For the Berlin Academy exhibition of 1810, Caspar David Friedrich submitted a “Seascape”. The Monk by the Sea, as it is now called, is today one of the Romantic artist’s most famous works. When it was first presented to the public, the viewers were as perplexed as they were fascinated.
Born in Greifswald in 1774, the painter Caspar David Friedrich studied art at the academy in Copenhagen and then moved to Dresden in 1801. Landscape was to become his main subject matter. His ties to Dresden would endure; he started a family, kept company with artist friends, and belonged to the art academy there. After his death in 1840, it would be decades before his importance for art history was recognized in its full magnitude.

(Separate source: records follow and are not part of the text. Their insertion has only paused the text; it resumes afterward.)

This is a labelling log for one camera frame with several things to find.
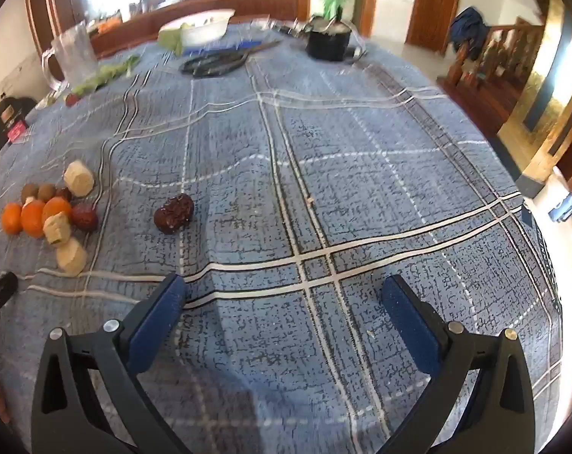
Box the white bowl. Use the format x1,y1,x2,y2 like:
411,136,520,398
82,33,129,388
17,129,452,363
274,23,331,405
159,8,236,48

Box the wooden banister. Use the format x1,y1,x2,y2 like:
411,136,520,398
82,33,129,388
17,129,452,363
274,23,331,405
437,16,547,138

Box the green cloth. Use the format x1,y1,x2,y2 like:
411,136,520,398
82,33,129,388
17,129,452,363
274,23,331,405
158,23,192,56

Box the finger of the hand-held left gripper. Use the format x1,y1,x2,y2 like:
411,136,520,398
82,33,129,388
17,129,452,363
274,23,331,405
0,271,20,322

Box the clear glass pitcher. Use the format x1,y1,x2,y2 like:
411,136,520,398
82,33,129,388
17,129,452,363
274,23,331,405
41,21,100,92

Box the wrinkled dark red date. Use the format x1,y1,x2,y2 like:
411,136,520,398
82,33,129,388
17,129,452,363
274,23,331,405
154,194,195,235

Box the wooden door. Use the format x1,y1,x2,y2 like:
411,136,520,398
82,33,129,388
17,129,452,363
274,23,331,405
405,0,465,52

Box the black pot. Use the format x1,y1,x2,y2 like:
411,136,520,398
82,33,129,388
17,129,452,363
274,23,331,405
305,16,354,62

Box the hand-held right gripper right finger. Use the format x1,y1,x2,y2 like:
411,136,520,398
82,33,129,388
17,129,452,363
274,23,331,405
375,273,536,454

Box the green leafy vegetable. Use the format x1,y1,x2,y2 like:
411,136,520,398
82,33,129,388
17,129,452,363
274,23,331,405
71,55,141,96

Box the beige sugarcane chunk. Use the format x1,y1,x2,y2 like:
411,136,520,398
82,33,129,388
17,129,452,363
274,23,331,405
42,213,73,247
56,237,89,277
63,160,96,198

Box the red packet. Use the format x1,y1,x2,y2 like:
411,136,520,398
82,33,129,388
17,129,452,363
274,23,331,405
6,120,31,145

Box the dark blue jacket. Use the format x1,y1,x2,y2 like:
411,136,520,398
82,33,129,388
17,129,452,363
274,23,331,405
449,7,489,61

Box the wooden sideboard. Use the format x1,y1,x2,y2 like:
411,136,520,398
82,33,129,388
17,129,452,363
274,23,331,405
84,0,310,58

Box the smooth dark red date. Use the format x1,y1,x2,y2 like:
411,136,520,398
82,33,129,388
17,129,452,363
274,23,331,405
69,202,100,233

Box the small orange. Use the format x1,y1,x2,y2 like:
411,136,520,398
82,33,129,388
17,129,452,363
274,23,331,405
42,197,73,225
21,199,46,239
0,202,23,235

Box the blue plaid tablecloth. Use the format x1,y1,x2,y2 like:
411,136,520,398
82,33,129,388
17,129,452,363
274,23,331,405
0,18,564,454

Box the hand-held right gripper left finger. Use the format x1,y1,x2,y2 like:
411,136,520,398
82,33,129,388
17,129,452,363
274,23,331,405
30,273,192,454

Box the black scissors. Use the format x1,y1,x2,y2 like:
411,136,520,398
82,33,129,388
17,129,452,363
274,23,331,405
180,40,284,79

The Monk by the Sea departs from the traditional rules for landscape painting. A narrow strip of sand with a solitary pondering figure on it, a dark sea, and a vast sky in green and blue lend the work a quality of endless void and bring thoughts of transience and infinitude to mind.
Among the visitors to the 1810 exhibition were Achim von Arnim and Clemens Brentano. In their text Various Emotions upon Viewing Friedrich’s Seascape with the Capuchin Monk, Shown at This Year’s Art Exhibition, they attempt a linguistic analogy of the image. Brentano begins, describing his feelings in response to the painter and his work. Then he imagines himself at the seashore: “In this way, I became the Capuchin monk and the painting became the dune; the sea, which I looked for with longing, was entirely absent.” Finally, Brentano relates the conversations amongst the viewers around him “as belonging to the experience of this painting”. One scene follows another, quoting the more or less witty remarks of gentlemen, ladies, and children. The final dialogue was written by Arnim, as the handwriting reveals. Now the narrator talks to a young man, thus creating new scope for the poet’s personal impressions. Excerpts from the text are heard in the film installation.
Arnim and Brentano submitted their text to Heinrich von Kleist, the editor of the Berliner Abendblätter. Kleist shortened and revised it substantially, then publishing it with the signature “cb”. Brentano and Arnim protested, prompting Kleist to release a declaration in which he took responsibility for the text.
King Friedrich Wilhelm III purchased The Monk by the Sea and it remained in Berlin. To this day, Friedrich’s painting still sparks many a thought and conversation, thus manifesting the Romantic idea that the artwork continues in the beholder.